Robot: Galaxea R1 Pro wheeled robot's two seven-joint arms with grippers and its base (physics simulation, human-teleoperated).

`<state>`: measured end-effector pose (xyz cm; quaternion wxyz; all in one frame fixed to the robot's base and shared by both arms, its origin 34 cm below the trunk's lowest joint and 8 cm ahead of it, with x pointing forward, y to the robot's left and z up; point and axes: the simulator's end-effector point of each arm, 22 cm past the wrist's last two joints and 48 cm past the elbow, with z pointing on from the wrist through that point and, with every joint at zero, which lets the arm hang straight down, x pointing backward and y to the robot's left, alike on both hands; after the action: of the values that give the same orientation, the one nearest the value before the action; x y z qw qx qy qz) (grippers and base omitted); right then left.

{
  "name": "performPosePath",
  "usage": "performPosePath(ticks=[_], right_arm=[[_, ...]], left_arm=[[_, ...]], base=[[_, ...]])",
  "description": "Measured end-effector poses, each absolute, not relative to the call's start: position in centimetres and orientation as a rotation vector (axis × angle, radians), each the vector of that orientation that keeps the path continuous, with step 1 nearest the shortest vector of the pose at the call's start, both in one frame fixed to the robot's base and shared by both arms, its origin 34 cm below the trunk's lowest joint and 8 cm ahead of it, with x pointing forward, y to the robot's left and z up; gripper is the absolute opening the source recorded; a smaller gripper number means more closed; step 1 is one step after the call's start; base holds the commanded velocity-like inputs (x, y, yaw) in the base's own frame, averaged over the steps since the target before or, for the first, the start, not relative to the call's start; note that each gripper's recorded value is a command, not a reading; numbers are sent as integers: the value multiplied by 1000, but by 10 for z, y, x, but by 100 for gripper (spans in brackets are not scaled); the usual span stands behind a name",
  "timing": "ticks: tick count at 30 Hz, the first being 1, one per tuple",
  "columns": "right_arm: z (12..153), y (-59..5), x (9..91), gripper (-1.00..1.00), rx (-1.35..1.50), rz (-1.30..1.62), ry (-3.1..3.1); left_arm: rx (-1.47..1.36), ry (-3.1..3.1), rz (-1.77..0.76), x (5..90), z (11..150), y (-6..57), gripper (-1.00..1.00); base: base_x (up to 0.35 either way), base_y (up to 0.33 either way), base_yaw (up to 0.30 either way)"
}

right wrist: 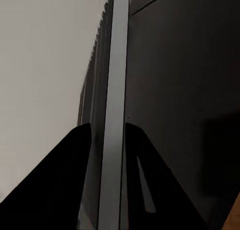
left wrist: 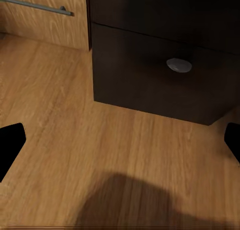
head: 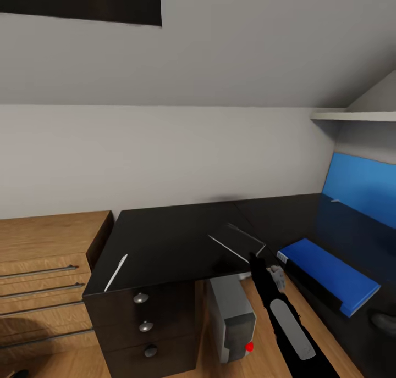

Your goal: In the bedroom, organize the workspace by keeping the computer under the desk, ensuring the monitor is on the desk, placing the keyboard on the desk next to the monitor, placing the mouse on the desk next to the keyboard, moving the folder from the swivel chair onto the desk next to the mouse, stacking the notebook on top of the folder with the pen on top of the notebook, and positioning the swivel chair next to the desk.

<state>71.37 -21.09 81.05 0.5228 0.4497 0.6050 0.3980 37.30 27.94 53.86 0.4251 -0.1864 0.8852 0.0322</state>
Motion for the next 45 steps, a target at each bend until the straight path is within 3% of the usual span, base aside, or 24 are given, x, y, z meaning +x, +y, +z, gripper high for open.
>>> performPosePath(ticks=[4,16,25,45], right_arm=[[840,-223,695,-100,1059,968,1391],[871,-397,657,-100,1336,738,1124],[869,-409,652,-100,1363,721,1104],[876,-415,650,-100,1358,714,1089]], left_arm=[[-465,2235,87,367,539,280,100],[-464,2269,102,354,527,282,100],[-464,2274,104,352,526,282,100],[-465,2270,106,353,526,282,100]], base=[[0,0,0],[0,-21,0],[0,-187,-98],[0,-7,-12]])
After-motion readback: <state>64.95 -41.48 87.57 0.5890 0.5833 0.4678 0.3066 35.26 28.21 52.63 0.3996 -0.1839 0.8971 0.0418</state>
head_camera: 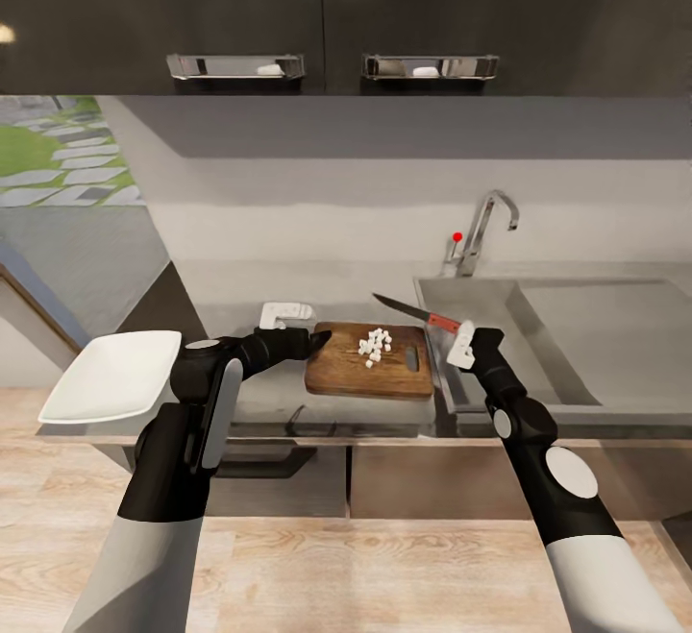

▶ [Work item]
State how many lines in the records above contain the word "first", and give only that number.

▶ [Result of this task]
2